# System occaisonally hangs w/ no trace.  HW problem?

## john.newman

Over the past month I've been working to get this PC updated a bit.  It's been a long list of mini projects.  Everything is going well, except ...   :Razz: 

I sadly get a full system hang from time to time.  Everything stops.  If I have music playing it will stutter.  Even alt+sysrq doesn't work, I have to go to the power button.   :Mad:   There seems to be no pattern for when this happens, idle or varying workloads.  It's sporadic and occaisonal - twice yesterday, the day before smooth, once the day before that, etc.

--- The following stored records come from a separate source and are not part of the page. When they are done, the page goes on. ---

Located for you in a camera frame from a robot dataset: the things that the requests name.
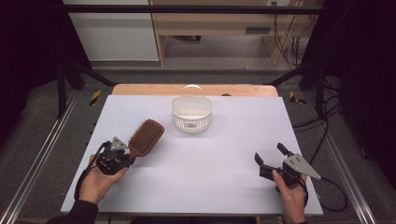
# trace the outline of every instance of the white cabinet
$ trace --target white cabinet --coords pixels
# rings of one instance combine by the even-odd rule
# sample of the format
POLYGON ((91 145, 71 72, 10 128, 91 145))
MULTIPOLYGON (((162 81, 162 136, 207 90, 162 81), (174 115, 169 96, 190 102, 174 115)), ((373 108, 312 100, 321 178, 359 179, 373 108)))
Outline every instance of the white cabinet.
MULTIPOLYGON (((66 5, 148 5, 146 0, 64 0, 66 5)), ((148 13, 69 13, 90 61, 159 61, 148 13)))

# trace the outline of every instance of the black cable
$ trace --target black cable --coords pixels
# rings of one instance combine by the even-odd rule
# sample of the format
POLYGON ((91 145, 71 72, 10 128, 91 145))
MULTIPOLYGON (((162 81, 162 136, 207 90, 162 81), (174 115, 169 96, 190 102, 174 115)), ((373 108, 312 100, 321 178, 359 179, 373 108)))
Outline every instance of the black cable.
MULTIPOLYGON (((323 144, 323 141, 324 141, 324 139, 325 139, 325 137, 326 137, 326 134, 327 134, 327 132, 328 132, 328 130, 329 130, 329 117, 328 117, 328 115, 327 115, 327 114, 328 114, 328 111, 327 111, 327 108, 326 108, 326 107, 327 107, 327 104, 329 103, 329 101, 330 101, 331 99, 336 98, 336 97, 337 97, 337 95, 334 95, 334 96, 330 97, 328 100, 325 101, 324 121, 325 121, 325 123, 326 123, 326 129, 325 129, 325 131, 324 131, 324 133, 323 133, 323 136, 321 137, 321 139, 320 139, 320 141, 319 141, 319 143, 318 143, 317 148, 315 149, 314 155, 312 156, 312 158, 311 158, 309 164, 312 164, 312 162, 314 161, 315 157, 317 156, 318 151, 319 151, 321 145, 323 144)), ((341 208, 339 208, 339 209, 337 209, 337 208, 330 208, 329 206, 326 206, 326 205, 324 205, 323 203, 320 203, 320 205, 321 205, 324 209, 327 209, 327 210, 332 211, 332 212, 343 212, 343 211, 345 211, 345 210, 347 209, 347 205, 348 205, 348 202, 347 202, 347 195, 344 193, 344 191, 341 189, 341 187, 340 187, 339 185, 337 185, 334 181, 332 181, 332 180, 330 180, 330 179, 328 179, 328 178, 326 178, 326 177, 322 177, 321 179, 322 179, 322 180, 325 180, 325 181, 327 181, 327 182, 329 182, 329 183, 331 183, 331 184, 333 184, 333 185, 335 185, 335 186, 341 191, 341 193, 343 194, 343 198, 344 198, 344 205, 343 205, 341 208)))
POLYGON ((344 205, 342 206, 342 208, 330 208, 330 207, 324 205, 323 203, 320 203, 320 205, 321 205, 323 208, 325 208, 325 209, 327 209, 327 210, 329 210, 329 211, 332 211, 332 212, 343 212, 343 211, 345 211, 345 210, 347 209, 347 205, 348 205, 348 202, 347 202, 347 194, 346 194, 346 193, 341 189, 341 187, 340 187, 339 185, 337 185, 334 181, 332 181, 332 180, 330 180, 330 179, 328 179, 328 178, 326 178, 326 177, 322 177, 321 179, 322 179, 322 180, 325 180, 325 181, 327 181, 327 182, 329 182, 329 183, 331 183, 331 184, 333 184, 333 185, 335 185, 335 186, 341 191, 341 193, 343 194, 343 198, 344 198, 344 205))
POLYGON ((299 50, 298 46, 300 45, 301 42, 302 41, 300 41, 300 36, 294 36, 291 42, 291 51, 293 52, 293 56, 297 59, 302 59, 304 57, 303 53, 300 54, 298 53, 299 50))
POLYGON ((96 161, 96 159, 99 156, 100 151, 102 150, 103 147, 107 147, 108 144, 111 144, 110 142, 104 142, 96 151, 95 155, 93 156, 92 160, 90 161, 90 163, 88 164, 87 168, 85 168, 85 170, 81 173, 81 176, 78 178, 78 182, 76 184, 76 189, 75 189, 75 195, 74 198, 75 200, 79 199, 79 191, 81 189, 81 185, 82 185, 82 181, 85 179, 85 177, 87 176, 88 172, 94 168, 92 167, 93 163, 96 161))
MULTIPOLYGON (((340 104, 335 105, 335 106, 333 106, 329 111, 325 111, 325 114, 330 114, 330 112, 332 112, 332 110, 334 110, 334 109, 335 109, 337 106, 339 106, 339 105, 340 105, 340 104)), ((295 124, 292 125, 292 128, 293 128, 293 129, 295 129, 295 128, 301 128, 301 127, 307 126, 307 125, 309 125, 309 124, 311 124, 311 123, 313 123, 313 122, 315 122, 315 121, 318 121, 318 120, 320 120, 320 119, 321 119, 320 117, 316 116, 316 117, 312 118, 311 120, 303 121, 303 122, 300 122, 300 123, 295 123, 295 124)))
POLYGON ((336 93, 341 92, 340 88, 334 87, 326 78, 324 78, 324 87, 328 90, 335 91, 336 93))
POLYGON ((308 188, 306 187, 306 183, 303 180, 302 177, 300 177, 300 180, 298 181, 298 184, 304 189, 305 191, 305 196, 304 196, 304 206, 308 204, 308 199, 309 199, 309 193, 308 193, 308 188))
POLYGON ((296 64, 298 64, 298 48, 300 47, 300 37, 298 36, 297 37, 297 42, 296 42, 296 55, 295 55, 295 58, 296 58, 296 64))
POLYGON ((318 21, 318 18, 316 18, 315 15, 309 15, 309 20, 318 21))
MULTIPOLYGON (((288 29, 286 29, 286 31, 285 31, 286 33, 288 33, 290 31, 291 25, 293 24, 293 22, 294 22, 294 20, 296 18, 297 18, 297 15, 294 15, 293 19, 290 22, 290 25, 289 25, 288 29)), ((277 15, 276 14, 274 14, 274 40, 275 40, 276 47, 279 49, 279 51, 282 54, 282 57, 286 61, 286 63, 291 64, 291 65, 295 65, 288 59, 288 57, 286 57, 286 53, 283 50, 284 46, 282 44, 282 41, 280 40, 279 33, 277 32, 277 15)))
MULTIPOLYGON (((335 114, 336 114, 337 112, 339 112, 339 111, 341 111, 341 108, 338 108, 336 111, 332 112, 332 113, 328 116, 328 118, 332 117, 333 115, 335 115, 335 114)), ((294 132, 295 132, 295 133, 305 132, 305 131, 311 130, 311 129, 313 129, 313 128, 316 128, 316 127, 322 125, 324 122, 325 122, 325 121, 323 120, 321 123, 318 123, 318 124, 316 124, 316 125, 314 125, 314 126, 311 126, 311 127, 309 127, 309 128, 306 128, 306 129, 294 131, 294 132)))

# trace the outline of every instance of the plastic basket
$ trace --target plastic basket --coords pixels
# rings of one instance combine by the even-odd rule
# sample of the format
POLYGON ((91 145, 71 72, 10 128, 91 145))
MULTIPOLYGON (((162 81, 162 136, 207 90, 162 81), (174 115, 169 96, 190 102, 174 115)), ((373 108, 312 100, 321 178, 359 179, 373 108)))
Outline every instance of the plastic basket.
POLYGON ((172 99, 172 113, 178 129, 185 133, 200 133, 210 124, 213 102, 205 97, 204 90, 197 85, 187 85, 181 95, 172 99), (201 96, 186 95, 188 88, 199 89, 201 96))

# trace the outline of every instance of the hand
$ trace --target hand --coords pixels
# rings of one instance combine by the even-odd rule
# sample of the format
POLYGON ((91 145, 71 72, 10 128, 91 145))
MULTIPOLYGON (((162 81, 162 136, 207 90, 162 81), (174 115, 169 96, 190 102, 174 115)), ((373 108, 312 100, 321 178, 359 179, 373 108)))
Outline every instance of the hand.
POLYGON ((96 166, 93 166, 82 181, 79 199, 98 204, 105 197, 110 187, 121 180, 127 171, 128 168, 125 167, 115 175, 105 175, 96 166))
MULTIPOLYGON (((305 222, 304 200, 305 190, 299 184, 295 184, 288 188, 282 176, 273 171, 274 181, 279 188, 283 201, 283 216, 288 224, 305 222)), ((306 175, 302 175, 302 179, 306 181, 306 175)))

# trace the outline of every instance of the white table
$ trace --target white table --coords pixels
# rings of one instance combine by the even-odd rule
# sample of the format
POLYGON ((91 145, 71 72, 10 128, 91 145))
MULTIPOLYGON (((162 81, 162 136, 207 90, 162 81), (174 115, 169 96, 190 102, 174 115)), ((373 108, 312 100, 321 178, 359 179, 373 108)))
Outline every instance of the white table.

If I had a trace to look at that would be helpful. Can anyone explain how I can go about trying to get a trace (if possible)? I do not have a serial console.  

I've changed a lot since it was stable - so it could be a hardware problem, new bios version problem, bios setting problem (there's a lot going on here), or new kernel problem.  The previous "build" of this machine was on 3.12 and was fine.  With the new build, I've been on 4.0, 4.1, 4.2, 4.3 and they all hang.  dmesg looks quite good and otherwise everything is functioning very well.  The long smartmon test passes on each drive. There is no dust, and the machine is properly watercooled with good airflow and only touches 43C under load. Bios overclock type settings are all stock.

But I did have this show up in MCELOG two days ago at a random time, but there was no crash at all that particular day.  I ran memtest overnight and there were 0 errors.  I've switched the DIMMs in bank 6 and 7 so that may provide future info if the slot or DIMM is bad.

```
Hardware event. This is not a software error.

MCE 0

CPU 8 BANK 7

MISC 123a4100180a87

TIME 1449180273 Thu Dec  3 17:04:33 2015

MCG status:

MCi status:

Corrected error

MCi_MISC register valid

MCA: BUS Level-3 Generic Generic Other-transaction Request-did-not-timeout Error

QPI

STATUS 8800004000310e0f MCGSTATUS 0

MCGCAP 1000c14 APICID 20 SOCKETID 1

CPUID Vendor Intel Family 6 Model 45

Hardware event. This is not a software error.

MCE 1

CPU 8 BANK 7

MISC 123a4200180a19

TIME 1449180279 Thu Dec  3 17:04:39 2015

MCG status:

MCi status:

Corrected error

MCi_MISC register valid

MCA: BUS Level-3 Generic Generic Other-transaction Request-did-not-timeout Error

QPI

STATUS 8800004000310e0f MCGSTATUS 0

MCGCAP 1000c14 APICID 20 SOCKETID 1

CPUID Vendor Intel Family 6 Model 45

Hardware event. This is not a software error.

MCE 2

CPU 8 BANK 7

MISC 12194000105e05 ADDR 25a2700

TIME 1449180292 Thu Dec  3 17:04:52 2015

MCG status:

MCi status:

Corrected error

MCi_MISC register valid

MCi_ADDR register valid

MCA: BUS Level-3 Generic Generic Other-transaction Request-did-not-timeout Error

QPI

STATUS 8c00004000310e0f MCGSTATUS 0

MCGCAP 1000c14 APICID 20 SOCKETID 1

CPUID Vendor Intel Family 6 Model 45
```

Do I have an actual RAM issue and memtest is not finding it?  Is there a good CPU / PSU tester program from linux?  And again how can I see a trace if there is one while this hang happens?  It would be great to fix this.  Any suggestions are very appreciated.  I vaguely remember having this same problem in the very distant past with a different board, but I was able to fix it, I want to say it was something with an ALSA module....

----------

## Logicien

There is no reason for the moment to suspect the ram and the cpu to be related to the freeze because Gentoo was stable with version 3 of the Linux kernel. Unless the system freeze with any operating system, it look to be a software problem.

Check your logs including dmesg before the system freeze to see if there are warnings, errors, oops, etc who can give you hints of the causes. Some kernel parameters stop freezes in some situations.

You can try to compile your kernel using the default options of Genkernel. Personalised kernels are touched to configure well and something missing and/or something to much can make them disfonctionnal. Using a .config file from version 3 and use it with version 4 of the Linux kernel need to do make oldconfig.

It's important for you to know if the version 4 of the Linux kernel is in cause and/or if it is your kernel configuration and/or something else. With Funtoo, you can install a precompiled Linux kernel from Debian, Ubuntu and other distributions. This can give informations depending on how they beheave.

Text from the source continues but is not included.